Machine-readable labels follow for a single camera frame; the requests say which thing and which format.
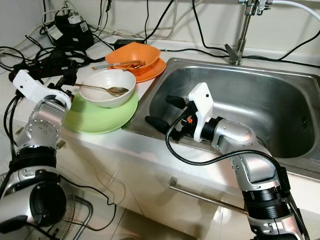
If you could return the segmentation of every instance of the stainless steel sink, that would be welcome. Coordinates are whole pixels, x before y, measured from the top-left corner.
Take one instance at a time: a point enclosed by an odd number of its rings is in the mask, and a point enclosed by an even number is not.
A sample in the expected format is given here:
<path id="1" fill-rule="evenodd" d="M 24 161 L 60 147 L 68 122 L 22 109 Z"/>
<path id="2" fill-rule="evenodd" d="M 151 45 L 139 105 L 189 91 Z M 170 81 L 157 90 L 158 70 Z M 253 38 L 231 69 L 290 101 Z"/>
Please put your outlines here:
<path id="1" fill-rule="evenodd" d="M 201 82 L 208 84 L 213 97 L 214 117 L 250 126 L 289 172 L 320 180 L 320 77 L 316 75 L 171 58 L 124 129 L 164 139 L 145 116 L 171 124 L 182 111 L 166 103 L 166 96 L 183 97 Z M 187 137 L 181 143 L 215 151 L 209 143 Z"/>

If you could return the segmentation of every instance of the white countertop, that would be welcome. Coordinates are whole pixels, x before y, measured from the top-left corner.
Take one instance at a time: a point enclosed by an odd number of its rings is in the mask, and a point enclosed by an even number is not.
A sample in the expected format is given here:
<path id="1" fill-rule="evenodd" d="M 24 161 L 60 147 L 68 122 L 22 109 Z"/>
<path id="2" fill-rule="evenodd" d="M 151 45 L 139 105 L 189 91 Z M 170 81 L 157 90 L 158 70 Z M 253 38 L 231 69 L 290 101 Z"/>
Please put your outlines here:
<path id="1" fill-rule="evenodd" d="M 109 37 L 107 42 L 113 42 L 116 38 Z M 173 42 L 173 41 L 150 41 L 150 43 L 159 49 L 171 49 L 178 50 L 184 48 L 194 48 L 195 45 L 192 43 L 184 42 Z M 87 53 L 92 59 L 97 59 L 110 53 L 110 49 L 104 46 L 102 43 L 96 43 L 91 47 Z M 277 57 L 281 55 L 280 52 L 263 52 L 254 49 L 249 49 L 246 54 L 261 55 L 266 57 Z M 194 51 L 188 52 L 161 52 L 160 56 L 165 62 L 170 58 L 185 58 L 194 59 L 199 61 L 208 61 L 214 63 L 227 63 L 228 59 L 214 58 L 205 54 L 197 53 Z M 294 55 L 292 60 L 299 61 L 312 61 L 313 64 L 319 64 L 319 59 L 310 57 Z M 83 79 L 93 73 L 91 66 L 99 65 L 99 63 L 91 64 L 89 66 L 80 68 L 77 73 L 77 83 L 82 83 Z M 300 65 L 294 65 L 289 63 L 275 63 L 268 61 L 244 59 L 243 66 L 275 69 L 283 71 L 300 72 L 307 74 L 320 75 L 319 68 L 305 67 Z M 51 77 L 44 79 L 45 83 L 57 82 L 60 77 Z M 14 97 L 15 88 L 11 82 L 8 80 L 8 72 L 0 74 L 0 116 L 3 118 L 4 111 L 7 107 L 9 101 Z M 143 94 L 146 92 L 148 87 L 153 82 L 152 80 L 138 83 L 136 85 L 136 92 L 138 98 L 141 99 Z M 77 93 L 79 87 L 68 87 L 66 89 L 72 90 L 73 93 Z M 17 106 L 14 120 L 20 126 L 24 126 L 27 123 L 28 116 L 33 110 L 35 103 L 29 101 L 28 99 L 23 99 Z M 150 164 L 154 164 L 155 167 L 165 167 L 174 170 L 181 171 L 190 175 L 197 176 L 204 179 L 206 184 L 208 183 L 218 183 L 225 186 L 230 186 L 233 188 L 238 188 L 235 176 L 230 168 L 228 161 L 218 162 L 209 166 L 190 166 L 183 162 L 177 160 L 174 156 L 170 154 L 167 150 L 166 144 L 163 140 L 150 138 L 147 136 L 139 135 L 132 132 L 127 132 L 123 129 L 118 129 L 116 131 L 105 133 L 105 134 L 85 134 L 77 133 L 67 129 L 63 129 L 62 136 L 65 138 L 71 138 L 76 140 L 79 144 L 92 148 L 99 149 L 103 148 L 106 150 L 117 151 L 119 154 L 126 154 L 127 156 L 132 156 L 134 158 L 141 159 L 142 161 L 147 161 Z M 194 161 L 204 161 L 215 157 L 213 153 L 191 148 L 188 146 L 174 144 L 173 147 L 178 153 L 182 153 L 187 159 Z M 292 195 L 301 209 L 305 209 L 310 212 L 320 214 L 320 206 L 318 204 L 317 198 L 320 197 L 320 184 L 304 179 L 298 176 L 289 175 L 291 183 Z"/>

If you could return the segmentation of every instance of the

============

• EXERCISE:
Check each line above for "pixels" and give the number of lines that match, nothing more.

• RESPONSE BELOW:
2